I ended up giving her the correct number. I've been able to calm down a bit and think. I am changing my understanding on detachment. It's like a breakup. You don't continue to call your exgf, b/c you're done and what they are doing doesn't matter. Who they date isn't worth knowing, where they go isn't worth worrying about. And just not doing those things helps create that distance and let you focus on yourself.

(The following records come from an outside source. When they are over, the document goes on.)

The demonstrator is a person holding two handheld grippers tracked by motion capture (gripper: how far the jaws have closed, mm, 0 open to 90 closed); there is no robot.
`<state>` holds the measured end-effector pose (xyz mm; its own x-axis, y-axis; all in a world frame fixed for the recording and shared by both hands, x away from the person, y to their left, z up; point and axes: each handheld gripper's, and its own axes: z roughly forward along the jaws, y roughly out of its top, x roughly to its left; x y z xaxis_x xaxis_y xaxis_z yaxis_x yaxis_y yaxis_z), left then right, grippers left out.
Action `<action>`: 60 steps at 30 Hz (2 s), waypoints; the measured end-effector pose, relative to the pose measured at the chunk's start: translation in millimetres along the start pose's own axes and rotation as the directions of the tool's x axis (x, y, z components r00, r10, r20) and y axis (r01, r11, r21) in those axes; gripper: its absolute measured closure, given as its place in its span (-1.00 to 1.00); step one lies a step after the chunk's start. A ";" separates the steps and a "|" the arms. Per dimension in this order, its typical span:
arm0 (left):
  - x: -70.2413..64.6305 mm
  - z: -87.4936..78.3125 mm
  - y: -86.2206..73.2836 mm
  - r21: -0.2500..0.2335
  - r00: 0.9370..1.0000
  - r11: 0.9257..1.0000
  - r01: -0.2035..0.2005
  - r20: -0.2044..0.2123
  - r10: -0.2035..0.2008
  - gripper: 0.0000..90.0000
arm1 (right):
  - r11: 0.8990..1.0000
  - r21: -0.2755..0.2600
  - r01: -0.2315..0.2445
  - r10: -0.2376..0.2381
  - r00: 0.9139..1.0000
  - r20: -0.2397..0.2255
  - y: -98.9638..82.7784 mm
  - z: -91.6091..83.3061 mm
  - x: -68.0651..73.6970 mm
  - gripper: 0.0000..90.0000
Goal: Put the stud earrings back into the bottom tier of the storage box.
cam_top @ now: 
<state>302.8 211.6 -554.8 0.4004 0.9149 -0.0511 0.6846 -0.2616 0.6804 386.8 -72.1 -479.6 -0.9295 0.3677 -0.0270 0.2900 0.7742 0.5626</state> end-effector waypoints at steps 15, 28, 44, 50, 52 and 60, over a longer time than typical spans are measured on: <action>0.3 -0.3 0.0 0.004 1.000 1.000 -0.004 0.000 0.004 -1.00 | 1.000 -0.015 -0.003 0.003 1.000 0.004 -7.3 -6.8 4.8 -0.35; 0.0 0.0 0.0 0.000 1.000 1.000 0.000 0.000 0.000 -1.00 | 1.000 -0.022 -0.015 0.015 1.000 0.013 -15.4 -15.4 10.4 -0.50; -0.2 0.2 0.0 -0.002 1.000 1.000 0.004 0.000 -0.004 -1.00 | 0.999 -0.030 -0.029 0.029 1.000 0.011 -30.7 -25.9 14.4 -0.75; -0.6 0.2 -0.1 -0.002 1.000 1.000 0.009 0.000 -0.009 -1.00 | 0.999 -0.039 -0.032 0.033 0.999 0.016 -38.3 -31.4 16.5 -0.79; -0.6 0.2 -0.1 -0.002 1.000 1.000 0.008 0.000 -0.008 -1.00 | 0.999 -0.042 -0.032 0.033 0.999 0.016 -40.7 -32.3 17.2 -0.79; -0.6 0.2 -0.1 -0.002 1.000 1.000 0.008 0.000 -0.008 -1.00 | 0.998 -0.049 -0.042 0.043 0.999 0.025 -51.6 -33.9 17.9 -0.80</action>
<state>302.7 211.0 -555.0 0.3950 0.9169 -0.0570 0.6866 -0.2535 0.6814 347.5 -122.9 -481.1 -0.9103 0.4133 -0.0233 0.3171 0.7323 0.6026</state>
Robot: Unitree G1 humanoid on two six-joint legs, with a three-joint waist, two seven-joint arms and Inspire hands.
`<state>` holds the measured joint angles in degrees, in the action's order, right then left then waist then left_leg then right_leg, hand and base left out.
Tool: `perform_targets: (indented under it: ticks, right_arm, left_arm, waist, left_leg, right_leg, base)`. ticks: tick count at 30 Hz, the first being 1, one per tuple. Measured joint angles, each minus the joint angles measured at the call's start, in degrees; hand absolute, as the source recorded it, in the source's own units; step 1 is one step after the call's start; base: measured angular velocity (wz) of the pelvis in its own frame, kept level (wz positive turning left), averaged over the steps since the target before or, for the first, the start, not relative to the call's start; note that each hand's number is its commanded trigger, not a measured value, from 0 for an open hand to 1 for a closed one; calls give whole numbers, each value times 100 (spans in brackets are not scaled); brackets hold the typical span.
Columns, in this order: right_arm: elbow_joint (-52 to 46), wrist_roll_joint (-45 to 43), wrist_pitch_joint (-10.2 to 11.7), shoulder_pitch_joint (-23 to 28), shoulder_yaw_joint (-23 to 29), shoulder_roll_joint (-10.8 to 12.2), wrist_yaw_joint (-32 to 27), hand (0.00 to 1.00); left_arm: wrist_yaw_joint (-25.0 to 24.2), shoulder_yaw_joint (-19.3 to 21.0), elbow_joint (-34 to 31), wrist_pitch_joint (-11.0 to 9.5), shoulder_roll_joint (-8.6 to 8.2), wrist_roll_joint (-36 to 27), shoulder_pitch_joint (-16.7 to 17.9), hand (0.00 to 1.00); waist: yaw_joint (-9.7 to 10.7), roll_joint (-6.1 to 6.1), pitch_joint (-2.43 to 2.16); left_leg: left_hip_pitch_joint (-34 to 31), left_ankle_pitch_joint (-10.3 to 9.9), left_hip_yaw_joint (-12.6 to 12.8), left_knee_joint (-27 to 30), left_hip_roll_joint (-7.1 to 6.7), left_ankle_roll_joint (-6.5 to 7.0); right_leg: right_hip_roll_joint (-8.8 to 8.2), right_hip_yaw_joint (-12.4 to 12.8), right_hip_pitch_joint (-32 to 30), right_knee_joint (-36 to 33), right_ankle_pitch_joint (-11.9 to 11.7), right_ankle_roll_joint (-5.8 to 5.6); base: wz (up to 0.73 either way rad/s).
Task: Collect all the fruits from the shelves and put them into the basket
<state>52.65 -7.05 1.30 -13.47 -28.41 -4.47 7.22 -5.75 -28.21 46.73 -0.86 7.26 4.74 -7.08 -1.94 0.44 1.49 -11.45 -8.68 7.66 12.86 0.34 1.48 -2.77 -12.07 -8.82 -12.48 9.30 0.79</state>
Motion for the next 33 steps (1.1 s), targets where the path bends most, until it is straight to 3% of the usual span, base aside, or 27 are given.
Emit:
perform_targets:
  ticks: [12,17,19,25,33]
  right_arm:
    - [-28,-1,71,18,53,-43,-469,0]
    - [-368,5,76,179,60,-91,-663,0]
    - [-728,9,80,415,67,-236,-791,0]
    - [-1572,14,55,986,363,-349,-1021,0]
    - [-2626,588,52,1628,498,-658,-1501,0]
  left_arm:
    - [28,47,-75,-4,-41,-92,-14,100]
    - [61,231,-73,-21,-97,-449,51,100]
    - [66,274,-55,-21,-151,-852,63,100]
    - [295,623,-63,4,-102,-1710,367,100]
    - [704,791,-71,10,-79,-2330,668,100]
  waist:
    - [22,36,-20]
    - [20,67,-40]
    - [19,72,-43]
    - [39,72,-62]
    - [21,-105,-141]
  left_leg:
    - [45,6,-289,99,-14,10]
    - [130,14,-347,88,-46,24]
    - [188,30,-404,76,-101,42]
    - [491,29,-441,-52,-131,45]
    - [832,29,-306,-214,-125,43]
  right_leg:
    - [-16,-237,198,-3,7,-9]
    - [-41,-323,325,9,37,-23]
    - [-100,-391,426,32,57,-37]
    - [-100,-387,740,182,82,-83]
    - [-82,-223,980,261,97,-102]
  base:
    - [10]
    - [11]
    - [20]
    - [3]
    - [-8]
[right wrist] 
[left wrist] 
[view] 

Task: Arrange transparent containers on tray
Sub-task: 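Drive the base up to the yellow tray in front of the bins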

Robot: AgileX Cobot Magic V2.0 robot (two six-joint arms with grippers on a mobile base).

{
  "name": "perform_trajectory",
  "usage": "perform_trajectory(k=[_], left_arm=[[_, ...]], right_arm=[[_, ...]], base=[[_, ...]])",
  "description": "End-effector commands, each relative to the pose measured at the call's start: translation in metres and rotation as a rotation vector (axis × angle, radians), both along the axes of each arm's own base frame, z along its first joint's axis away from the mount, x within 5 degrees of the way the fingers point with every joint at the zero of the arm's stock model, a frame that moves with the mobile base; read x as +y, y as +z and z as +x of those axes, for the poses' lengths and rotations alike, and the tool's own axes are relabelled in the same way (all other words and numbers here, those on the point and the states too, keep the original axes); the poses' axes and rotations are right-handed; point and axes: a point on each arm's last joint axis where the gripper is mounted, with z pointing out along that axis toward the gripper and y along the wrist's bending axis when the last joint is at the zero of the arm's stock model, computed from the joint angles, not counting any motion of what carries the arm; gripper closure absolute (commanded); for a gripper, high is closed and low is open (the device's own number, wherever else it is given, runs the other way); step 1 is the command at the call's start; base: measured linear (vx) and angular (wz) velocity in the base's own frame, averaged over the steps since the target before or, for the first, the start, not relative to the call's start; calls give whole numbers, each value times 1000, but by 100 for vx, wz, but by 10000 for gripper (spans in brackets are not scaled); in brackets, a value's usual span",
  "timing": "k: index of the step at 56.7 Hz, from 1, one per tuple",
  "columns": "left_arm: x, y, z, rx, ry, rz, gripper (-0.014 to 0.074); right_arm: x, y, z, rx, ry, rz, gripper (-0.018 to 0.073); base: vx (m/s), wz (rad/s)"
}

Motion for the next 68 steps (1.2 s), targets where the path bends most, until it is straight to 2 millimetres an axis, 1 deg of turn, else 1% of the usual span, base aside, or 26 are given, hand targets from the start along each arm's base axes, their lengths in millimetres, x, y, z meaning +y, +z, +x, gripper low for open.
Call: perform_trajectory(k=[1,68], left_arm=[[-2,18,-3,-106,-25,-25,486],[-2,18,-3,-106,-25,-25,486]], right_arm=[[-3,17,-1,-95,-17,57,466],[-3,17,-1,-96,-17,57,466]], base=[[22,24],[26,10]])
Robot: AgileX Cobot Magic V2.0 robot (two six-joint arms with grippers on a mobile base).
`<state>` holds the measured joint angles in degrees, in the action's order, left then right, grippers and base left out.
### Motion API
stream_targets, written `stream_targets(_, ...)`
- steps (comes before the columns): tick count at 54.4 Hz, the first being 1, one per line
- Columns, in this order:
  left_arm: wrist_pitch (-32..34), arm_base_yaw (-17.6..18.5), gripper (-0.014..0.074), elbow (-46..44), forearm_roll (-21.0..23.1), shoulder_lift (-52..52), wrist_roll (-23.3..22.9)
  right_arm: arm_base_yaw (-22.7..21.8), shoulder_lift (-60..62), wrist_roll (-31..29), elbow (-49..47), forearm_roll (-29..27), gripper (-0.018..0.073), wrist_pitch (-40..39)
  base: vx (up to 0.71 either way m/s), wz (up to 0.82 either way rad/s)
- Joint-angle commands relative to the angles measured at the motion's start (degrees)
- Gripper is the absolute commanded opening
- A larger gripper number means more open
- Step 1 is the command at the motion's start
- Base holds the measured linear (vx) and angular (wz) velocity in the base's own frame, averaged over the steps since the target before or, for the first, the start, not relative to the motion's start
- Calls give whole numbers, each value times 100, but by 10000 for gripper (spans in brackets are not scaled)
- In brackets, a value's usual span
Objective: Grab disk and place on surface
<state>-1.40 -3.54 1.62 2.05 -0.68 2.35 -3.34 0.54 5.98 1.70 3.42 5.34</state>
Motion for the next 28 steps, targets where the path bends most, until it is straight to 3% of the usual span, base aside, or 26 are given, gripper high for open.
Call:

That said, W is still calling and texting a lot. I haven't answered a call. I eventually called her back Tuesday and yesterday, but I didn't respond to any of her texts where she would stomp her feet about me not answering or responding quick enough or her saying thank you or telling me that she got her counseling set up. Then she called around 6 PM last night, I didn't answer but she was at home.
When I got home she says she "wants to talk" and I told her I couldn't right now and proceeded to do some stuff around the house. Then she cooked food, and talked to me while I was cleaning the kitchen. It was all about her, she's sad, I hate her. I validated mostly and asked why she thinks I hate her. I don't act, talk, or have an attitude towards her and I told her that. She said then "you just don't like me". I said, "You are a cheater, liar, and backstabber. Why would I like you?" And the tears flowed. She talked a little more and I asked "Why are you home?" She takes offense, but I really want to know or her to think about why she isn't with OM tonight. Maybe I shouldn't say that anymore.
Of course she wants to get in the MBR and asks if I want to watch a show together. Then she, probably trying, falls asleep and I wake her up to get her out of the MBR.
I had the opportunity to snoop on her phone this morning but I didn't. What's the point?
She wanted to talk last night and tell me about fun, exciting stuff. And I almost took the bait. I just told her she is getting ahead of herself and I'm not going to share things like that with her.
What I need to do: -don't let her in MBR -don't ask her "Why she is home"? (maybe) -don't snoop -kick her out (maybe?) -tell her I'm done with her (probably) -stay calm and think when talking to her
Thanks for the support everyone.
H 34 W 29 BD 3/12/18 Divorce Busted Spring 19
It is not things that bother us, but the stories we tell ourselves about things.